**Exercise description:** Where an image occurs, skip it and print the rest of the records verbatim.

Stored data:
——————

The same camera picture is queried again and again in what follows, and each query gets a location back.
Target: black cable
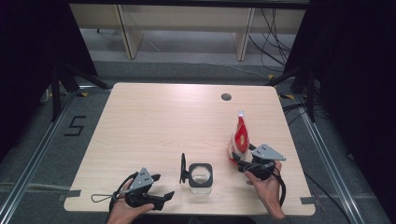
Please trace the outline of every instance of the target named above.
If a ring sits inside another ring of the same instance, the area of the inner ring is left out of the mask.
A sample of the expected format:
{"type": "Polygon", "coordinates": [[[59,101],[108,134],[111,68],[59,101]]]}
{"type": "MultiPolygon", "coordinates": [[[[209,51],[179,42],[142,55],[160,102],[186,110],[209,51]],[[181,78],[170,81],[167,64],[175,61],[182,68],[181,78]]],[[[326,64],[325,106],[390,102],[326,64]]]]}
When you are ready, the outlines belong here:
{"type": "Polygon", "coordinates": [[[259,45],[256,44],[256,42],[254,42],[254,40],[251,38],[251,36],[249,35],[248,38],[250,39],[250,41],[254,44],[254,46],[256,46],[256,48],[261,51],[262,53],[266,54],[268,57],[270,57],[271,59],[273,59],[274,61],[276,61],[277,63],[279,63],[282,66],[285,66],[284,63],[282,63],[280,60],[276,59],[274,56],[272,56],[270,53],[268,53],[267,51],[265,51],[263,48],[259,47],[259,45]]]}
{"type": "Polygon", "coordinates": [[[285,117],[289,114],[290,111],[291,111],[291,109],[286,111],[285,117]]]}
{"type": "Polygon", "coordinates": [[[294,104],[294,105],[287,105],[287,106],[283,107],[282,109],[283,109],[283,112],[286,112],[286,111],[288,111],[288,110],[292,110],[292,109],[294,109],[294,108],[298,108],[298,107],[301,107],[301,106],[306,106],[306,103],[294,104]]]}
{"type": "Polygon", "coordinates": [[[262,55],[263,55],[263,53],[260,54],[260,61],[262,62],[262,66],[263,66],[263,67],[265,67],[266,69],[268,69],[268,70],[270,70],[270,71],[273,71],[273,72],[280,72],[280,73],[283,72],[283,71],[280,71],[280,70],[276,70],[276,69],[272,69],[272,68],[270,68],[270,67],[267,67],[267,66],[264,64],[264,61],[262,60],[262,55]]]}
{"type": "Polygon", "coordinates": [[[341,211],[341,213],[344,215],[344,217],[346,218],[347,223],[351,223],[349,217],[347,216],[347,213],[344,211],[344,209],[340,206],[340,204],[338,204],[338,202],[335,201],[335,199],[330,196],[330,194],[314,179],[312,178],[312,176],[310,176],[309,174],[307,174],[305,171],[304,175],[306,175],[306,177],[308,177],[314,184],[316,184],[318,186],[318,188],[320,188],[324,194],[326,194],[326,196],[335,204],[335,206],[337,206],[337,208],[341,211]]]}
{"type": "Polygon", "coordinates": [[[283,202],[285,202],[285,198],[286,198],[286,185],[285,182],[283,181],[282,177],[279,175],[276,175],[274,173],[272,173],[272,175],[276,178],[277,182],[279,182],[282,193],[280,195],[280,199],[279,199],[279,204],[280,206],[283,205],[283,202]]]}
{"type": "Polygon", "coordinates": [[[285,62],[285,60],[287,60],[288,58],[286,57],[286,54],[284,53],[284,50],[290,52],[290,49],[289,49],[287,46],[285,46],[285,45],[277,38],[277,32],[276,32],[276,10],[273,8],[273,20],[272,20],[271,25],[269,24],[269,21],[267,20],[265,14],[264,14],[264,12],[263,12],[263,10],[262,10],[262,15],[263,15],[263,17],[264,17],[264,19],[265,19],[265,22],[267,23],[267,26],[268,26],[268,29],[269,29],[268,36],[265,37],[264,34],[262,34],[262,36],[264,36],[265,42],[268,42],[268,43],[270,43],[272,46],[274,46],[274,47],[276,47],[276,48],[279,49],[279,53],[280,53],[280,55],[281,55],[281,57],[282,57],[282,60],[283,60],[283,62],[285,62]],[[274,40],[276,41],[277,45],[273,44],[271,41],[268,40],[269,35],[272,35],[272,36],[274,37],[274,40]]]}
{"type": "Polygon", "coordinates": [[[288,123],[288,125],[291,125],[294,121],[297,120],[297,118],[299,118],[300,116],[302,116],[303,114],[305,114],[307,111],[305,110],[303,113],[299,114],[297,117],[295,117],[291,122],[288,123]]]}

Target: red bottle
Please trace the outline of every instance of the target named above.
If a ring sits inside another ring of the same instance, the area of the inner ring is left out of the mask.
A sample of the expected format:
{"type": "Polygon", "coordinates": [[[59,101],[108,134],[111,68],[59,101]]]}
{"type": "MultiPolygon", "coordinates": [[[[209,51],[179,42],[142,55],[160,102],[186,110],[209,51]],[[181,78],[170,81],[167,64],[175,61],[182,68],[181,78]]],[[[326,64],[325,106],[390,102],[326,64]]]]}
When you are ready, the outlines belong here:
{"type": "Polygon", "coordinates": [[[245,123],[244,116],[244,111],[240,110],[236,131],[231,135],[231,140],[228,145],[230,160],[235,164],[237,164],[237,161],[233,159],[233,152],[243,161],[246,157],[246,152],[248,151],[248,129],[245,123]]]}

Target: wooden table
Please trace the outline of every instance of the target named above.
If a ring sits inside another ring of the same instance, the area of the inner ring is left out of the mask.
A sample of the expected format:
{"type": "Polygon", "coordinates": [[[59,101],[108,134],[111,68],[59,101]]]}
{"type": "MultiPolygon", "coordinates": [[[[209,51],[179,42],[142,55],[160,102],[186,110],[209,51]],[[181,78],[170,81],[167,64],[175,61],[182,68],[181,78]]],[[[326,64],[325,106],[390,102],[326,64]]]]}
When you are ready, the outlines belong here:
{"type": "Polygon", "coordinates": [[[229,162],[227,146],[244,110],[250,143],[266,143],[287,160],[282,176],[287,185],[283,210],[310,216],[313,204],[276,90],[263,86],[118,83],[114,86],[67,198],[68,211],[108,211],[108,200],[93,203],[93,194],[111,194],[135,171],[146,167],[160,174],[148,192],[173,199],[161,212],[181,215],[267,214],[246,177],[229,162]],[[221,98],[232,96],[230,101],[221,98]],[[210,194],[192,194],[188,180],[179,184],[180,157],[192,163],[210,163],[214,182],[210,194]]]}

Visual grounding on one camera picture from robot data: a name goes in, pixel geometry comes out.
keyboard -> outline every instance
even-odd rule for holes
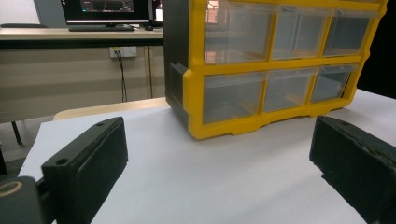
[[[70,27],[70,32],[132,32],[133,27]]]

yellow storage cabinet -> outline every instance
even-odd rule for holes
[[[166,100],[197,139],[346,106],[386,5],[165,1]]]

floor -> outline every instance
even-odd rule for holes
[[[20,145],[18,145],[15,138],[11,122],[0,123],[0,143],[4,160],[15,161],[25,158],[35,143],[40,124],[52,120],[53,116],[17,121],[16,123],[22,140],[22,144]]]

wall socket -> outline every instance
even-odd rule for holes
[[[110,58],[117,58],[116,51],[120,52],[122,58],[131,58],[137,56],[136,47],[110,47]]]

monitor screen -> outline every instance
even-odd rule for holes
[[[149,0],[61,0],[67,25],[149,22]]]

——————

**Result for this exercise:**
The same camera picture is queried again and again in what follows, and each query gets a location back.
Target: black cable
Please trace the outline of every instance of the target named above.
If a ring sits inside another ring of the same instance, the area of the inner ring is left out of the mask.
A sample of the expected format:
{"type": "Polygon", "coordinates": [[[59,101],[108,134],[111,68],[59,101]]]}
{"type": "MultiPolygon", "coordinates": [[[[209,51],[179,42],[142,55],[160,102],[186,110],[209,51]],[[181,78],[170,81],[167,64],[175,61],[182,68],[181,78]]],[[[326,64],[325,106],[390,102],[326,64]]]]}
When you are ready, the outlines belong here:
{"type": "Polygon", "coordinates": [[[259,45],[256,44],[256,42],[254,42],[254,40],[251,38],[251,36],[249,35],[248,38],[250,39],[250,41],[254,44],[254,46],[256,46],[256,48],[261,51],[262,53],[266,54],[268,57],[270,57],[271,59],[273,59],[274,61],[276,61],[277,63],[279,63],[282,66],[285,66],[284,63],[282,63],[280,60],[276,59],[274,56],[272,56],[270,53],[268,53],[267,51],[265,51],[263,48],[259,47],[259,45]]]}
{"type": "Polygon", "coordinates": [[[285,117],[289,114],[290,111],[291,111],[291,109],[286,111],[285,117]]]}
{"type": "Polygon", "coordinates": [[[294,104],[294,105],[287,105],[287,106],[283,107],[282,109],[283,109],[283,112],[286,112],[286,111],[288,111],[288,110],[292,110],[292,109],[294,109],[294,108],[298,108],[298,107],[301,107],[301,106],[306,106],[306,103],[294,104]]]}
{"type": "Polygon", "coordinates": [[[262,55],[263,55],[263,53],[260,54],[260,61],[262,62],[262,66],[263,66],[263,67],[265,67],[266,69],[268,69],[268,70],[270,70],[270,71],[273,71],[273,72],[280,72],[280,73],[283,72],[283,71],[280,71],[280,70],[276,70],[276,69],[272,69],[272,68],[270,68],[270,67],[267,67],[267,66],[264,64],[264,61],[262,60],[262,55]]]}
{"type": "Polygon", "coordinates": [[[341,211],[341,213],[344,215],[344,217],[346,218],[347,223],[351,223],[349,217],[347,216],[347,213],[344,211],[344,209],[340,206],[340,204],[338,204],[338,202],[335,201],[335,199],[330,196],[330,194],[314,179],[312,178],[312,176],[310,176],[309,174],[307,174],[305,171],[304,175],[306,175],[306,177],[308,177],[314,184],[316,184],[318,186],[318,188],[320,188],[324,194],[326,194],[326,196],[335,204],[335,206],[337,206],[337,208],[341,211]]]}
{"type": "Polygon", "coordinates": [[[283,202],[285,202],[285,198],[286,198],[286,185],[285,182],[283,181],[282,177],[279,175],[276,175],[274,173],[272,173],[272,175],[276,178],[277,182],[279,182],[282,193],[280,195],[280,199],[279,199],[279,204],[280,206],[283,205],[283,202]]]}
{"type": "Polygon", "coordinates": [[[285,62],[285,60],[287,60],[288,58],[286,57],[286,54],[284,53],[284,50],[290,52],[290,49],[289,49],[287,46],[285,46],[285,45],[277,38],[277,32],[276,32],[276,10],[273,8],[273,20],[272,20],[271,25],[269,24],[269,21],[267,20],[265,14],[264,14],[264,12],[263,12],[263,10],[262,10],[262,15],[263,15],[263,17],[264,17],[264,19],[265,19],[265,22],[267,23],[267,26],[268,26],[268,29],[269,29],[268,36],[265,37],[264,34],[262,34],[262,36],[264,36],[265,42],[268,42],[268,43],[270,43],[272,46],[274,46],[274,47],[276,47],[276,48],[279,49],[279,53],[280,53],[280,55],[281,55],[281,57],[282,57],[282,60],[283,60],[283,62],[285,62]],[[274,40],[276,41],[277,45],[273,44],[271,41],[268,40],[269,35],[272,35],[272,36],[274,37],[274,40]]]}
{"type": "Polygon", "coordinates": [[[288,123],[288,125],[291,125],[294,121],[297,120],[297,118],[299,118],[300,116],[302,116],[303,114],[305,114],[307,111],[305,110],[303,113],[299,114],[297,117],[295,117],[291,122],[288,123]]]}

Target: red bottle
Please trace the outline of every instance of the target named above.
If a ring sits inside another ring of the same instance, the area of the inner ring is left out of the mask.
A sample of the expected format:
{"type": "Polygon", "coordinates": [[[59,101],[108,134],[111,68],[59,101]]]}
{"type": "MultiPolygon", "coordinates": [[[[209,51],[179,42],[142,55],[160,102],[186,110],[209,51]],[[181,78],[170,81],[167,64],[175,61],[182,68],[181,78]]],[[[326,64],[325,106],[390,102],[326,64]]]]}
When you are ready, the outlines belong here:
{"type": "Polygon", "coordinates": [[[245,123],[244,116],[244,111],[240,110],[236,131],[231,135],[231,140],[228,145],[230,160],[235,164],[237,164],[237,161],[233,159],[233,152],[243,161],[246,157],[246,152],[248,151],[248,129],[245,123]]]}

Target: wooden table
Please trace the outline of every instance of the target named above.
If a ring sits inside another ring of the same instance, the area of the inner ring is left out of the mask.
A sample of the expected format:
{"type": "Polygon", "coordinates": [[[59,101],[108,134],[111,68],[59,101]]]}
{"type": "MultiPolygon", "coordinates": [[[[209,51],[179,42],[142,55],[160,102],[186,110],[209,51]],[[181,78],[170,81],[167,64],[175,61],[182,68],[181,78]]],[[[326,64],[325,106],[390,102],[326,64]]]]}
When you are ready, the outlines belong here:
{"type": "Polygon", "coordinates": [[[229,162],[227,146],[244,110],[250,143],[266,143],[287,160],[282,176],[287,185],[283,210],[310,216],[313,204],[276,90],[263,86],[118,83],[114,86],[67,198],[68,211],[108,211],[108,200],[93,203],[93,194],[111,194],[135,171],[146,167],[160,174],[148,192],[173,199],[161,212],[181,215],[267,214],[246,177],[229,162]],[[221,98],[232,96],[230,101],[221,98]],[[210,194],[192,194],[188,180],[179,184],[180,157],[192,163],[210,163],[214,182],[210,194]]]}

Visual grounding on one camera picture from robot data: a name goes in, pixel geometry comes out.
keyboard -> outline every instance
even-odd rule for holes
[[[70,27],[70,32],[132,32],[133,27]]]

yellow storage cabinet -> outline every instance
even-odd rule for holes
[[[166,100],[197,139],[346,106],[386,5],[165,1]]]

floor -> outline every instance
even-odd rule for holes
[[[20,145],[18,145],[15,138],[11,122],[0,123],[0,143],[4,160],[15,161],[25,158],[35,143],[40,124],[52,120],[53,116],[17,121],[16,123],[22,140],[22,144]]]

wall socket -> outline every instance
even-odd rule for holes
[[[110,58],[117,58],[116,51],[120,52],[122,58],[131,58],[137,56],[136,47],[110,47]]]

monitor screen -> outline every instance
even-odd rule for holes
[[[149,0],[61,0],[67,25],[149,22]]]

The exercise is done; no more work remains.